▶ **Problem to solve**
For each line below, check whether "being" is present. Report how many lines have it, nothing else.

(Records drawn from a dataset)
+ + +

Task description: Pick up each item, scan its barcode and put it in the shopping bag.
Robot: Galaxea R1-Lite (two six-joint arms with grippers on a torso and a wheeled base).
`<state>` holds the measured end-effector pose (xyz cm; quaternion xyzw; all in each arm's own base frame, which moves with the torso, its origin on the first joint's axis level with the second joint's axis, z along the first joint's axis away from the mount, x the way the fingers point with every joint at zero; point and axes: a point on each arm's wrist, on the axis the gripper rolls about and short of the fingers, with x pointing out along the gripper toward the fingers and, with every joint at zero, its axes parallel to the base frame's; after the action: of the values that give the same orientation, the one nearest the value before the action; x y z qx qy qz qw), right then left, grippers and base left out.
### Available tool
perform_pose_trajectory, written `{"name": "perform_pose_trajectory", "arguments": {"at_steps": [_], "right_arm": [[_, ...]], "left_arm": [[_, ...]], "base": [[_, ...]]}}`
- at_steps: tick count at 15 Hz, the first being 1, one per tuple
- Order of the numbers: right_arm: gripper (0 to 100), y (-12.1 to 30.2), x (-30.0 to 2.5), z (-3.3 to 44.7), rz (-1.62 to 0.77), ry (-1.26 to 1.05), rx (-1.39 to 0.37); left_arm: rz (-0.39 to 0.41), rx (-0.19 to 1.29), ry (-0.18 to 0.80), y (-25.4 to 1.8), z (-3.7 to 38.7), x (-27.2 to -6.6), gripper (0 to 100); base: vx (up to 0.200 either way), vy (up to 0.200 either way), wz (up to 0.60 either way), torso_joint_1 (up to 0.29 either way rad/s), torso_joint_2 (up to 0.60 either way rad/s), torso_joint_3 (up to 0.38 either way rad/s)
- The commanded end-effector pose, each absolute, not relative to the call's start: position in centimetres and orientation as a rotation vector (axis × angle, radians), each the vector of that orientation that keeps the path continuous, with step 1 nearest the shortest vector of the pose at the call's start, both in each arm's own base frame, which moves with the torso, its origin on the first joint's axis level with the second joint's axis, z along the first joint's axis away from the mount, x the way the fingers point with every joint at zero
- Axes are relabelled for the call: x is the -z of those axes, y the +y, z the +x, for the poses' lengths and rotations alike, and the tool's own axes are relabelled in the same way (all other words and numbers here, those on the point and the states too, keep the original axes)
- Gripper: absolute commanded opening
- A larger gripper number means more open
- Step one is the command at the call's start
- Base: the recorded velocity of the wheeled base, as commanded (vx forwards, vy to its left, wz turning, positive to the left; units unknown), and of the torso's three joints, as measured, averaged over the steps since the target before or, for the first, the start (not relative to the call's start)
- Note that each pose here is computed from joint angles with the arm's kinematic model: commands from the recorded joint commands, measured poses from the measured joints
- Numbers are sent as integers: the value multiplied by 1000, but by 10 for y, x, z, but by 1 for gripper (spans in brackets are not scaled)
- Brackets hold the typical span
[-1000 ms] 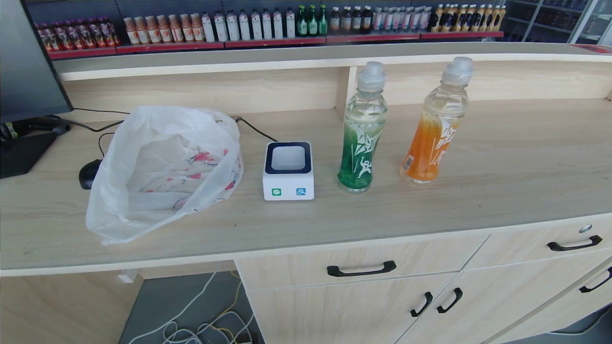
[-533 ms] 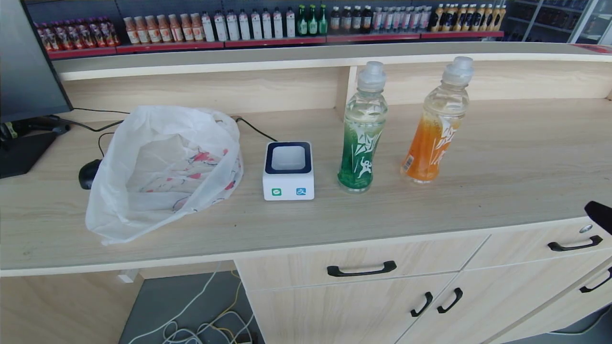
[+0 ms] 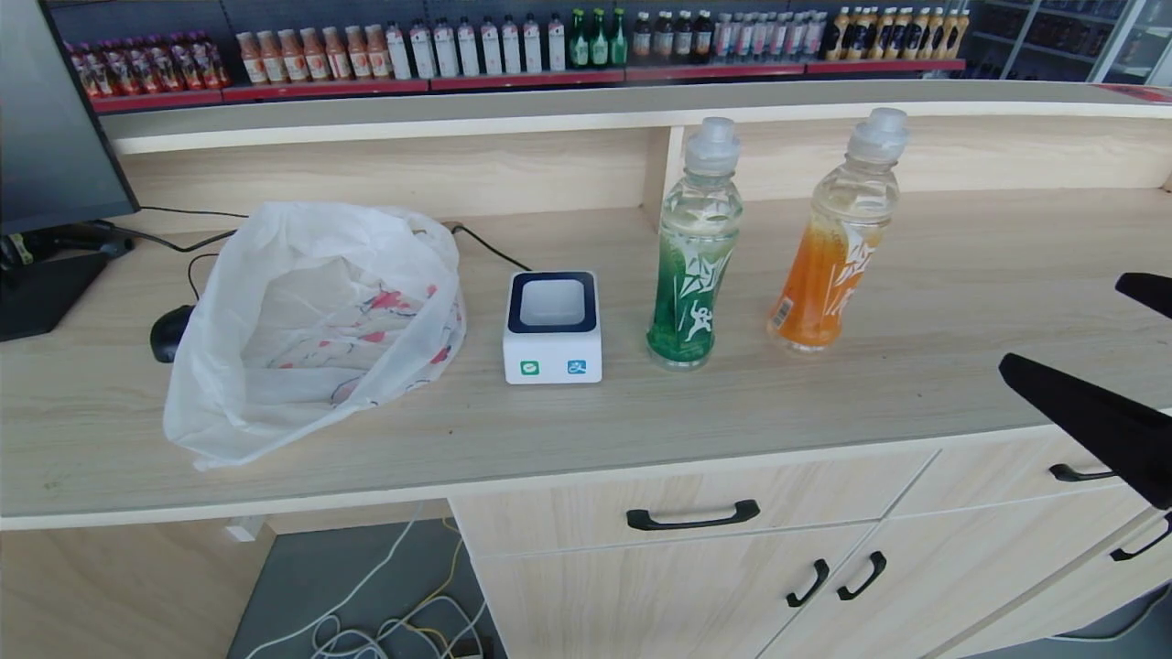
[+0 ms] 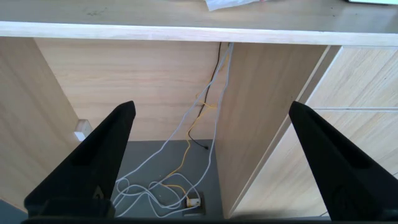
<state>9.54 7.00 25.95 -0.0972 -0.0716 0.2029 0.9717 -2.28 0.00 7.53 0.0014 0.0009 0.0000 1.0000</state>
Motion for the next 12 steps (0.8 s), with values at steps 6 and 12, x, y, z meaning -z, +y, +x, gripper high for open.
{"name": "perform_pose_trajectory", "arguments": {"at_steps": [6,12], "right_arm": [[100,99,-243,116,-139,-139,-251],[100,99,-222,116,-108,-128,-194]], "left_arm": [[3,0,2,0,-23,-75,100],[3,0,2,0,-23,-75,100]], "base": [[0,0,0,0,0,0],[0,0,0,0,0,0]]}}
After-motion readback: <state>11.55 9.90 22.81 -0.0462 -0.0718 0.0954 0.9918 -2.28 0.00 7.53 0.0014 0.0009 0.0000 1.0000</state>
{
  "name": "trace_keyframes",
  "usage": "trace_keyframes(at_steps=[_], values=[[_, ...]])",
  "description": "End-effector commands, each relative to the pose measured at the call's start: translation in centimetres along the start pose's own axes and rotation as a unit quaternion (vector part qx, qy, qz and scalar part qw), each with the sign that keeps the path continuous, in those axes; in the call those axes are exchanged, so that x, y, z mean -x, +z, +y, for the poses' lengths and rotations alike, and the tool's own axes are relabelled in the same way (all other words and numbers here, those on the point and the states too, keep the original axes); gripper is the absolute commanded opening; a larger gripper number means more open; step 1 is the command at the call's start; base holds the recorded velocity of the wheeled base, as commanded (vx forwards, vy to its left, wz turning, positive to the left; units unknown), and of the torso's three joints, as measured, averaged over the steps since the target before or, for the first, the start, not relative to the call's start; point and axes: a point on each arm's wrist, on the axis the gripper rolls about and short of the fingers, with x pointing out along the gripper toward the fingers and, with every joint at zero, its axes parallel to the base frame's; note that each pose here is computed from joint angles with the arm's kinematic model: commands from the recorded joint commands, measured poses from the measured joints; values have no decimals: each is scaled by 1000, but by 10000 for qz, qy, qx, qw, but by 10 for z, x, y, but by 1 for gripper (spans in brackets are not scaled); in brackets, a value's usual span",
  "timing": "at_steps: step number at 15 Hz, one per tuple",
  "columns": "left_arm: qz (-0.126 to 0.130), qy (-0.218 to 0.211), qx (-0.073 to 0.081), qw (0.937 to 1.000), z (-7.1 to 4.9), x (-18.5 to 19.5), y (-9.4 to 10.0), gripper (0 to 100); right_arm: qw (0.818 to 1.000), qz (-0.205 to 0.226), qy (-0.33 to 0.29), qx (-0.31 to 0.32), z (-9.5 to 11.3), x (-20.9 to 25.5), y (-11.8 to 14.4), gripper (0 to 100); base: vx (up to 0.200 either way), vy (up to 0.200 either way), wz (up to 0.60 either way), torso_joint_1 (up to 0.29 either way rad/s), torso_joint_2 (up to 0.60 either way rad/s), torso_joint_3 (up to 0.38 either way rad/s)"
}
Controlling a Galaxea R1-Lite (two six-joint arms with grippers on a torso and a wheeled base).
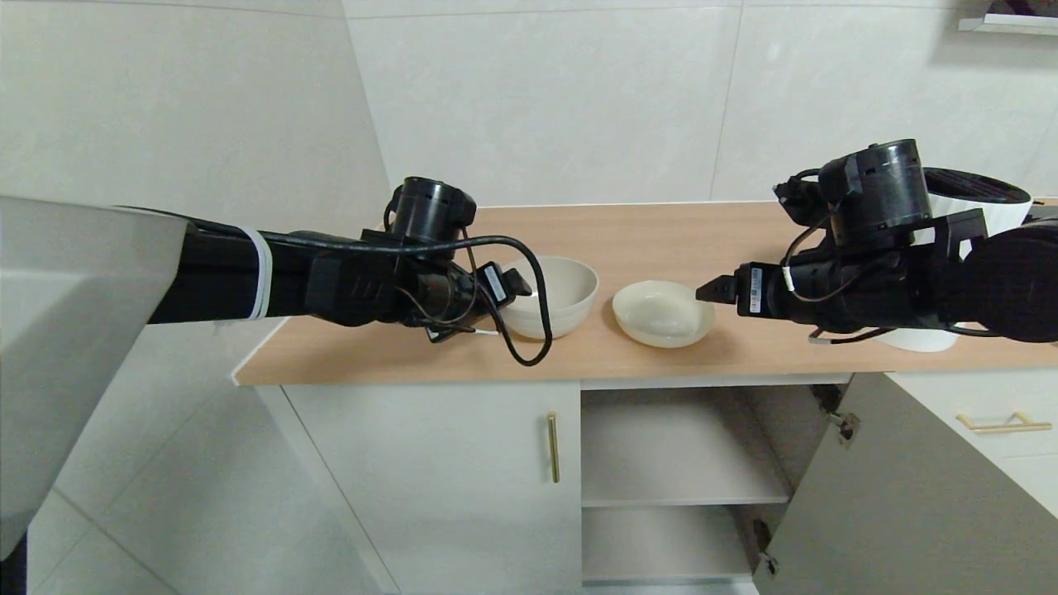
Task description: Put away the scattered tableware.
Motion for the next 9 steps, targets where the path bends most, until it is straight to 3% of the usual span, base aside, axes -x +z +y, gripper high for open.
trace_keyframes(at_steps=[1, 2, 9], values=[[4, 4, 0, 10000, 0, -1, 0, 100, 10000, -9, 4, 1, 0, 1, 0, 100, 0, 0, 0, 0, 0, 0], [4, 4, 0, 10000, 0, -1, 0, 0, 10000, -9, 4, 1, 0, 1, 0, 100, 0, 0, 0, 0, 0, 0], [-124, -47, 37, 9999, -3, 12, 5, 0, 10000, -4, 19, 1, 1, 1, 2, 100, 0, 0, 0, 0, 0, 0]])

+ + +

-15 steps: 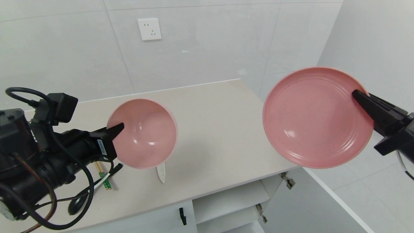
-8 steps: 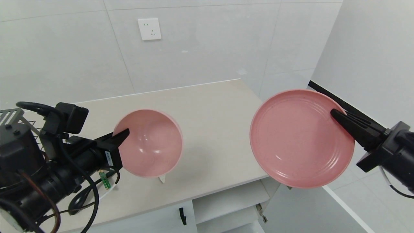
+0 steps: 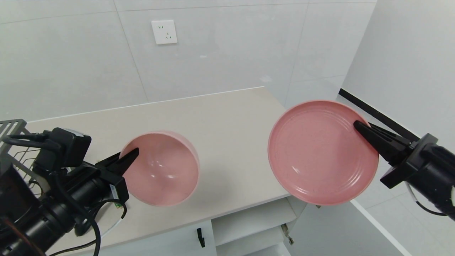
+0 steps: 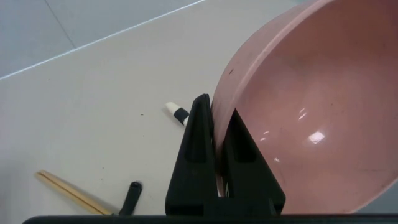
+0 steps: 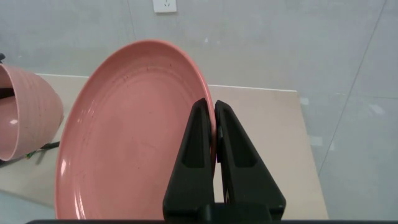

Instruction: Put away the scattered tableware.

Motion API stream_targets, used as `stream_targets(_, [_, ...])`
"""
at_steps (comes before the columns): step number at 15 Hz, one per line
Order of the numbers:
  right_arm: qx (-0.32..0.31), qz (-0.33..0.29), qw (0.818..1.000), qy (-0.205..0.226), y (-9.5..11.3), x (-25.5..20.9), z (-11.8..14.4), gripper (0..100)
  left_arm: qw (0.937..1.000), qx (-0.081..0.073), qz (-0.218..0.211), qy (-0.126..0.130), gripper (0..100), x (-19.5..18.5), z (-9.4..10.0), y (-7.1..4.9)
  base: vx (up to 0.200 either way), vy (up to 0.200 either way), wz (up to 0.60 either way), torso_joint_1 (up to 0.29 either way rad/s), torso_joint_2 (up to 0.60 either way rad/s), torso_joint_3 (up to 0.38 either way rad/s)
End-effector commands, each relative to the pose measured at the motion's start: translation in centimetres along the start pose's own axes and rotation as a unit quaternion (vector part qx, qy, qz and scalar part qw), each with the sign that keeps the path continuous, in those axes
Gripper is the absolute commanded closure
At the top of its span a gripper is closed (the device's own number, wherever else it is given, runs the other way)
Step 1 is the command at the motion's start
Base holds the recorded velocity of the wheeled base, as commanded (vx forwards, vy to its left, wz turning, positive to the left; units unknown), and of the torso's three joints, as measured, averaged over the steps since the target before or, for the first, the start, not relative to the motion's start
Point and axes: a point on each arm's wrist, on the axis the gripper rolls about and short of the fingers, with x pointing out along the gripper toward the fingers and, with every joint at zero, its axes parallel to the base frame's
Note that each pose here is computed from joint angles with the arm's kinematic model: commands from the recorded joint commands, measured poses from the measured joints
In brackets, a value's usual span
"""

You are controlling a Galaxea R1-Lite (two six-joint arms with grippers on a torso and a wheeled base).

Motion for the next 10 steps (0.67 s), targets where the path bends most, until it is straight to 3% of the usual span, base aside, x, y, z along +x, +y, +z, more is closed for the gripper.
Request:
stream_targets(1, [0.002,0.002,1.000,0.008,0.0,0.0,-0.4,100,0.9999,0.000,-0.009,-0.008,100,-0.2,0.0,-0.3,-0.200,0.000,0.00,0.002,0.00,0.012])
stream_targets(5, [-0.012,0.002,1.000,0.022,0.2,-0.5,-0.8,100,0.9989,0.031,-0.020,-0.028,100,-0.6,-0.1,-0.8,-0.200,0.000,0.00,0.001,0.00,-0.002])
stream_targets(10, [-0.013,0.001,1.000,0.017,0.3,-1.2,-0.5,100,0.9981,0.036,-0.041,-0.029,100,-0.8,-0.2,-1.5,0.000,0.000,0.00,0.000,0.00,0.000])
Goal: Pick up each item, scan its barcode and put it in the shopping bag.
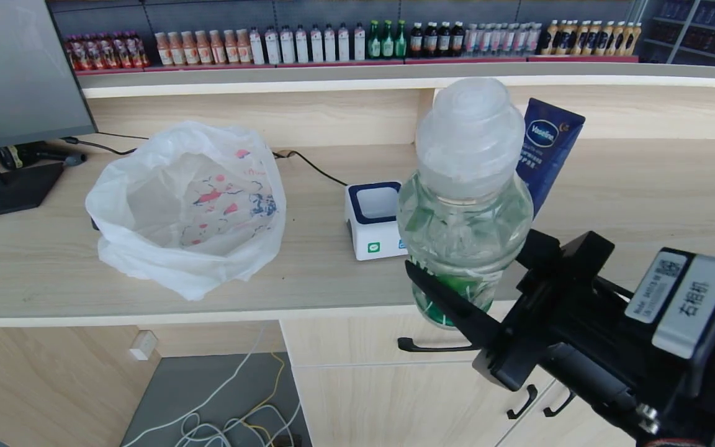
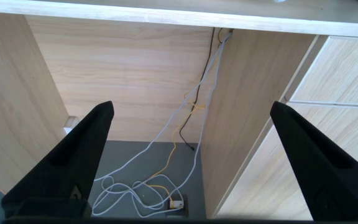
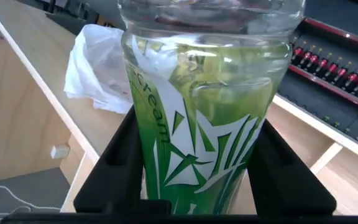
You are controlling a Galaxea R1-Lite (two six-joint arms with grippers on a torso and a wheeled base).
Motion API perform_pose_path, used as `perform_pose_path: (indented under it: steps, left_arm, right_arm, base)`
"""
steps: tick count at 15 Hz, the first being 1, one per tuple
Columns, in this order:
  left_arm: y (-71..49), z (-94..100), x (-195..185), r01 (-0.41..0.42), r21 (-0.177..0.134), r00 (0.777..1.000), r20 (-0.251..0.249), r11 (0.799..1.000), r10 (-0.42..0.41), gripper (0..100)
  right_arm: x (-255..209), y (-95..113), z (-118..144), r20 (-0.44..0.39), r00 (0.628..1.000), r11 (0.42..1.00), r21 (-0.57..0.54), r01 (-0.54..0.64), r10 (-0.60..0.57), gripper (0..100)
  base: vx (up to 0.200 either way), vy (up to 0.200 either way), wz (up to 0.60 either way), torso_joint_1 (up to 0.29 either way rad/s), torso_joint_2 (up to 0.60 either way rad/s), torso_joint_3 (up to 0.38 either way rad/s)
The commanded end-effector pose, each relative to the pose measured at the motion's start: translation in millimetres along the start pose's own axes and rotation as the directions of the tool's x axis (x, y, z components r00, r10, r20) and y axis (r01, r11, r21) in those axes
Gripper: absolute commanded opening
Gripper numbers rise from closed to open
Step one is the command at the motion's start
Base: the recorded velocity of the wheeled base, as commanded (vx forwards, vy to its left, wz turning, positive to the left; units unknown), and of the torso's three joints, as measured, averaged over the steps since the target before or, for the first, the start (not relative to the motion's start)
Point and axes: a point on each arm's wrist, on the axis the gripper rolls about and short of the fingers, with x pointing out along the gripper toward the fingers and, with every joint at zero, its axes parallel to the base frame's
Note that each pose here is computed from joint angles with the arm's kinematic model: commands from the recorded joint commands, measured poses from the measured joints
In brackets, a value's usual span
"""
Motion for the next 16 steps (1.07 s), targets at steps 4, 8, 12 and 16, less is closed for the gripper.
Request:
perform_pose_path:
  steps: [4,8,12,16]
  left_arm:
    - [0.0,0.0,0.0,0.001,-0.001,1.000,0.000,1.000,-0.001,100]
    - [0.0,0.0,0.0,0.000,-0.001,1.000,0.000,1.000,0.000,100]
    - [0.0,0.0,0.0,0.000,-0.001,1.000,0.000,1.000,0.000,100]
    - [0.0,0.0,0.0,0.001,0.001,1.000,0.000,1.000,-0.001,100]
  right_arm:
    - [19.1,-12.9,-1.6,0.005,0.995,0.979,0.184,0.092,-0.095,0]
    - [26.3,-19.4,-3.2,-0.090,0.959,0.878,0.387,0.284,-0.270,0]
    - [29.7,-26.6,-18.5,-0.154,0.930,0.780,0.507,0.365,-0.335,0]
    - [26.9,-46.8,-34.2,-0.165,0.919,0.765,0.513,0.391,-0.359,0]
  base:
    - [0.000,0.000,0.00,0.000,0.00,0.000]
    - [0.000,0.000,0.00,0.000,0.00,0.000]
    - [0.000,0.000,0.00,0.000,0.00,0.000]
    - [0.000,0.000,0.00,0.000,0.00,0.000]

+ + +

▶ **Completed task**
2